Quand je suis arrivé à Lisbonne, je savais par qui et pourquoi Titus avait été agressé. Maintenant je peux le dire. J’en avais l’intuition, qui devait m'être confirmée par Evaristo. Ou peut-être est-ce seulement quand Evaristo a parlé, quand il a ouvert la bouche, que les pièces du puzzle se sont mises en ordre dans ma tête. Se sont emboîtées soudain dans mon esprit d’une manière qui m’a paru tout de suite évidente. Comment savoir? Nous savons tant de choses que nous ne savons pas savoir. Ou que nous ne voulons pas savoir, tant que cela est possible et tant que cela nous arrange. Ce qu’il y avait à savoir, je le savais déjà. Ou, du moins, je pouvais le déduire de ce que je savais. Sans grand risque d'erreur. Et puis, Evaristo m’a dessillé les yeux.
Une infirmière venait le veiller, la nuit. Je l’avais recrutée dès le lendemain de mon arrivée. Elle s'accommodait de somnoler dans un fauteuil, près de son lit. Ce soir-là, j’attendais son arrivée pour partir. J'étais pris d’une fringale de traîner dans Lisbonne, je savais qu’il faudrait que je marche beaucoup avant de regagner mon hôtel (j’avais pris un hôtel à deux pas de chez lui.) Mais, quand on a sonné à la porte, ce n'était pas elle, c'était lui.
“Bonsoir, vous êtes Rafael?
— Vous êtes Evaristo, j’imagine! Heureux de vous rencontrer. Dans ses lettres, il me parlait de vous.
— Comment va-t-il ce soir?
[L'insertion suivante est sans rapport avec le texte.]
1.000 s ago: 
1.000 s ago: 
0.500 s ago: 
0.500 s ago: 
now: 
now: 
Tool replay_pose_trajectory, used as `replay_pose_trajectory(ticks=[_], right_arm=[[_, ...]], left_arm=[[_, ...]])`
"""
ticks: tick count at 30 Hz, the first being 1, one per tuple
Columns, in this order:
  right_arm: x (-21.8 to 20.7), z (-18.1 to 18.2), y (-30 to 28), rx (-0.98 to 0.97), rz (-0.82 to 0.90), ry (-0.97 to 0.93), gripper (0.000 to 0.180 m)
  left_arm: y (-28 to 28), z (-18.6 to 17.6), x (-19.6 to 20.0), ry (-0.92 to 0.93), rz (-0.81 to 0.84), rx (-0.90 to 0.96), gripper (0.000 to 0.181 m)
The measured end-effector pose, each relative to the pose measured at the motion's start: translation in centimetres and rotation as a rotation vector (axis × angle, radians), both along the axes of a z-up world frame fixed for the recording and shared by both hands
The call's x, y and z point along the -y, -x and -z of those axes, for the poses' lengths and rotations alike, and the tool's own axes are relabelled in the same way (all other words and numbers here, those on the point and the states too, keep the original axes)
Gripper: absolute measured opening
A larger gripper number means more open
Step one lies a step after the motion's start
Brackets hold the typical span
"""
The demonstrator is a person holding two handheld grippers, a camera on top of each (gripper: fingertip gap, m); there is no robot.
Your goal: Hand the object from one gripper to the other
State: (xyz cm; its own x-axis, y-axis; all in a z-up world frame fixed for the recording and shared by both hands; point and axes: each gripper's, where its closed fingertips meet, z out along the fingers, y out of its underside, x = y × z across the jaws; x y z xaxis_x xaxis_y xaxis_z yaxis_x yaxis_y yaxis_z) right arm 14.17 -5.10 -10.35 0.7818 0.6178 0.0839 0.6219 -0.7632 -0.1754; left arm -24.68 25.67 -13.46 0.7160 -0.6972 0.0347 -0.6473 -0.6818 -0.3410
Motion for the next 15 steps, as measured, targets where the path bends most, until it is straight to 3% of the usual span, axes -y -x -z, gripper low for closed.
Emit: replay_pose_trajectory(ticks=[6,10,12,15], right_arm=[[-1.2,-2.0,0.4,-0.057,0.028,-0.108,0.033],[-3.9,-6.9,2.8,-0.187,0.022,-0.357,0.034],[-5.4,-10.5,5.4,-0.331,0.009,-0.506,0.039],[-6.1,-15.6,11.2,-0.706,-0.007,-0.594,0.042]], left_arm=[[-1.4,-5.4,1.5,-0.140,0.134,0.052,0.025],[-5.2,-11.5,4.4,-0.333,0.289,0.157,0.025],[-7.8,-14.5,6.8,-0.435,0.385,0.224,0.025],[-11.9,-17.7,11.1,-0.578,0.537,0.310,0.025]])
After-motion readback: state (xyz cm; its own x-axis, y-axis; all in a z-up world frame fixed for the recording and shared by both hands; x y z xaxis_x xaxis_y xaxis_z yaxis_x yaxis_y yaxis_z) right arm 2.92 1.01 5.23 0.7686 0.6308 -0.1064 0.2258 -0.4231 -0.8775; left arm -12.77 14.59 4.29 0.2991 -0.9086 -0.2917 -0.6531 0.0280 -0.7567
Il vous a reconnu?
— Oui, je crois. Encore que ses propos restent bien décousus.
— Allons, échappez-vous! Vous êtes assez jeune encore pour une nuit comme celle-ci!
— L’infirmière ne devrait plus tarder.
— Vous avez recruté une infirmière? Vous êtes un bon garçon. Il y avait si longtemps! Il n’en attendait pas tant de vous, ni d’ailleurs de personne! Mais il faudra qu'on se voie, que je vous parle. Il vous a parlé du Chat noir? Venez m’y retrouver. Peut-être demain soir?”
Et le lendemain soir, j'étais au rendez-vous.